A heavily modified Boeing 777-200ER formerly operated by Japan Air Lines will soon become NASA’s largest flying science laboratory.
The retired commercial jet arrived at NASA’s Langley Research Center in Virginia on Wednesday following a check flight and three-hour transit from Waco, Texas, where L3Harris since January 2025 had been making structural modifications. It will replace the space agency’s retired Douglas DC-8, which flew its final science mission in 2024 after 37 years in service.
Per fiscal year 2023 budget documents, the 777 cost NASA a little under $30 million.
The airborne science laboratory’s debut mission will be the North American Upstream Feature-Resolving and Tropopause Uncertainty Reconnaissance Experiment (NURTURE), scheduled for January 2027. It will study wind, snow and ice storms, and other cold weather phenomena across a region spanning North America, Europe, and the Arctic, making use of its 9,000 nm range.
The 777 will help researchers around the world study the atmosphere, oceans, natural disasters, and other Earth science data. Its debut has been long awaited as NASA acquired the aircraft in 2022 after using the DC-8 to study everything from archaeology to atmospheric chemistry.
The DC-8 had capacity for up to 45 personnel and 30,000 pounds of satellite communications systems and other equipment. It had a much shorter range of 5,400 nm and could remain aloft between 1,000 and 24,000 feet for up to 12 hours, though most missions lasted six to 10 hours.
Compare that to the 777, which NASA says will have capacity for up to 100 operators and 75,000 pounds of equipment. Flights will last up to 18 hours at altitudes up to 43,000 feet.
From DC-8 to 777
NASA paid $24 million to acquire its DC-8, which arrived at Ames Research Center in California in 1987. Its inaugural mission that year was the first to investigate the chemistry of the Antarctic ozone hole, which influenced amendments to the Montreal Protocol. It would go on to play an essential role in atmospheric monitoring and NASA’s formation of international partnerships, flying across all seven continents.
Before the DC-8s, NASA relied on a pair of converted Convair 990s, but both were lost to catastrophic crashes.
The aircraft was used to aid the development of sensor technologies, verify sensors already on satellites in orbit, retrieve space vehicle launch and reentry data, and study the Earth’s surface and atmosphere. It was retired to Idaho State University, where aircraft maintenance program students use it to hone their techniques.

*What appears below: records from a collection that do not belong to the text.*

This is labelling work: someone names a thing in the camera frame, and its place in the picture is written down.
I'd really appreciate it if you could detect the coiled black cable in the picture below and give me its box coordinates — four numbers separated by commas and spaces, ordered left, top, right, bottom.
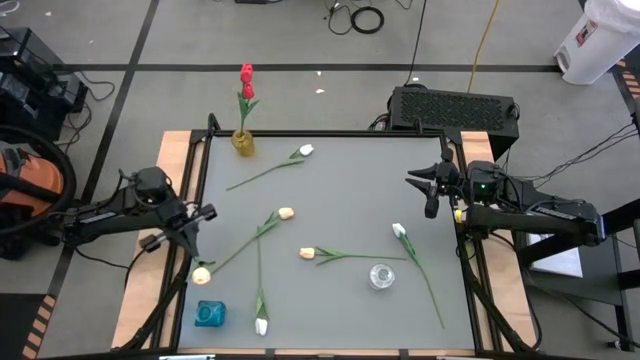
349, 5, 386, 36

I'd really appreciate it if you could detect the black cable with plug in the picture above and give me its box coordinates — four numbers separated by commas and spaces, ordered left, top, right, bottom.
322, 0, 355, 37

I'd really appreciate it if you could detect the white artificial tulip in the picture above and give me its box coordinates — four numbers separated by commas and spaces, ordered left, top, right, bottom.
253, 233, 270, 337
225, 143, 315, 192
391, 222, 445, 330

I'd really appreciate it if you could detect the black cable bundle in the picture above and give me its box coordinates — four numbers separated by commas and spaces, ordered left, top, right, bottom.
524, 122, 640, 181

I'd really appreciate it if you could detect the yellow glass vase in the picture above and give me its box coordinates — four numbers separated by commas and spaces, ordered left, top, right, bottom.
230, 128, 256, 158

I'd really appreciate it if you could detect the white printed paper sheet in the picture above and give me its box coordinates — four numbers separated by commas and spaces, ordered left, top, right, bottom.
527, 232, 585, 279

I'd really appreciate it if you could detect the peach artificial tulip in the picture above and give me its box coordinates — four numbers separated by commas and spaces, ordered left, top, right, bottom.
209, 206, 296, 276
299, 245, 409, 266
191, 257, 217, 286

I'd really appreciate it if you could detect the black equipment stack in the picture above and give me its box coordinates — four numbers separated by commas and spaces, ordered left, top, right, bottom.
0, 25, 90, 144

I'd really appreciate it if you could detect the orange black vacuum cleaner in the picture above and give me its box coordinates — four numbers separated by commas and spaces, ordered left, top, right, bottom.
0, 123, 79, 261

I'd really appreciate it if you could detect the long black floor cable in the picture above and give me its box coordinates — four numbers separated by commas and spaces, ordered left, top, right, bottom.
403, 0, 429, 87

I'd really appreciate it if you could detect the black perforated computer case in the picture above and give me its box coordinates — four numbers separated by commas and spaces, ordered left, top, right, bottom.
387, 84, 521, 162

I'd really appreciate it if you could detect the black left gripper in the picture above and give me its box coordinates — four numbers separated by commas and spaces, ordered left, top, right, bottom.
138, 199, 220, 259

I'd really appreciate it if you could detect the white bin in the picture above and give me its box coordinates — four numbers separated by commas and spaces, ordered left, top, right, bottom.
553, 0, 640, 86

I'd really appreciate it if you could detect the yellow cable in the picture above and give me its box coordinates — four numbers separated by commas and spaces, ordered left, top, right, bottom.
466, 0, 502, 95

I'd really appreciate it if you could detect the grey table mat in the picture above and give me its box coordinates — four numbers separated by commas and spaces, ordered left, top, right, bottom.
178, 135, 476, 351

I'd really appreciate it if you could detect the black metal table frame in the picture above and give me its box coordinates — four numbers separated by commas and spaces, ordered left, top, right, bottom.
113, 112, 544, 357

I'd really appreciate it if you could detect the clear glass vase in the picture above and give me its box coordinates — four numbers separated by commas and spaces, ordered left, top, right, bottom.
368, 263, 397, 291

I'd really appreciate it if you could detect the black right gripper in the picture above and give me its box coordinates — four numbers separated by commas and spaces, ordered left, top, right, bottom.
404, 148, 472, 220

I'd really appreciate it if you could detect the black orange striped floor mat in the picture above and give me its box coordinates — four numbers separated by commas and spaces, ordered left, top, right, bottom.
0, 293, 57, 360
610, 58, 640, 119

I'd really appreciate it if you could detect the black metal stand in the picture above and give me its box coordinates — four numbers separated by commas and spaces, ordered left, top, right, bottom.
514, 197, 640, 354

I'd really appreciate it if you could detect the blue glass vase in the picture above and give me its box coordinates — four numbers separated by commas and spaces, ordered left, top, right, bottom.
193, 299, 228, 329

“NASA’s DC-8 was an incredible workhorse for Earth science for nearly 40 years,” Kirsten Boogaard, NASA’s 777 program manager and former DC-8 deputy program manager, said Wednesday in a news release. “I’m excited for what the 777 will bring. It gives us the ability to bring together more partners, more educational opportunities, and more instruments. That will make a real difference in the data we collect moving forward.”
NASA was influential in the design of the twin-engine, widebody jet back in the 1990s. Tests designed to improve the performance of the space shuttle drove improvements to the 777’s engines, and its digital fly-by-wire system was developed using the Apollo program’s guidance, navigation, and control hardware.
Since January 2025, L3Harris and partner Yulista have enlarged and added new nadir and window ports. They installed power, data, and communications systems, as well as viewports on the aircraft’s belly that will serve as mounts for advanced science instruments. Nearly 35,000 holes were drilled through four layers of reinforced material to map out hole patterns.
“We’ve been completing the engineering design and analysis to install the NURTURE payload into the aircraft in parallel with the portal modification,” said Derek Rutovic, manager of NASA’s Airborne Science Program (ASP). “We’re excited to get the airplane back home to NASA and on the road to its first mission.”
At Langley, NASA and military shipbuilder HII are now installing dedicated research stations. They will also add extensive wiring to allow payloads to communicate with lidar, infrared cameras, and other sensors during flights. The modifications are scheduled to be completed by October, per the ASP website. NASA previously expected to fly the aircraft by the end of 2025.
Beyond the DC-8 and 777, the ASP uses Gulfstream G-III, G-IV, and G-V aircraft, including the C-20A military variant of the G-III. It also flies the P-3 Orion, WB-57, and high-altitude ER-2 based on Lockheed’s U-2.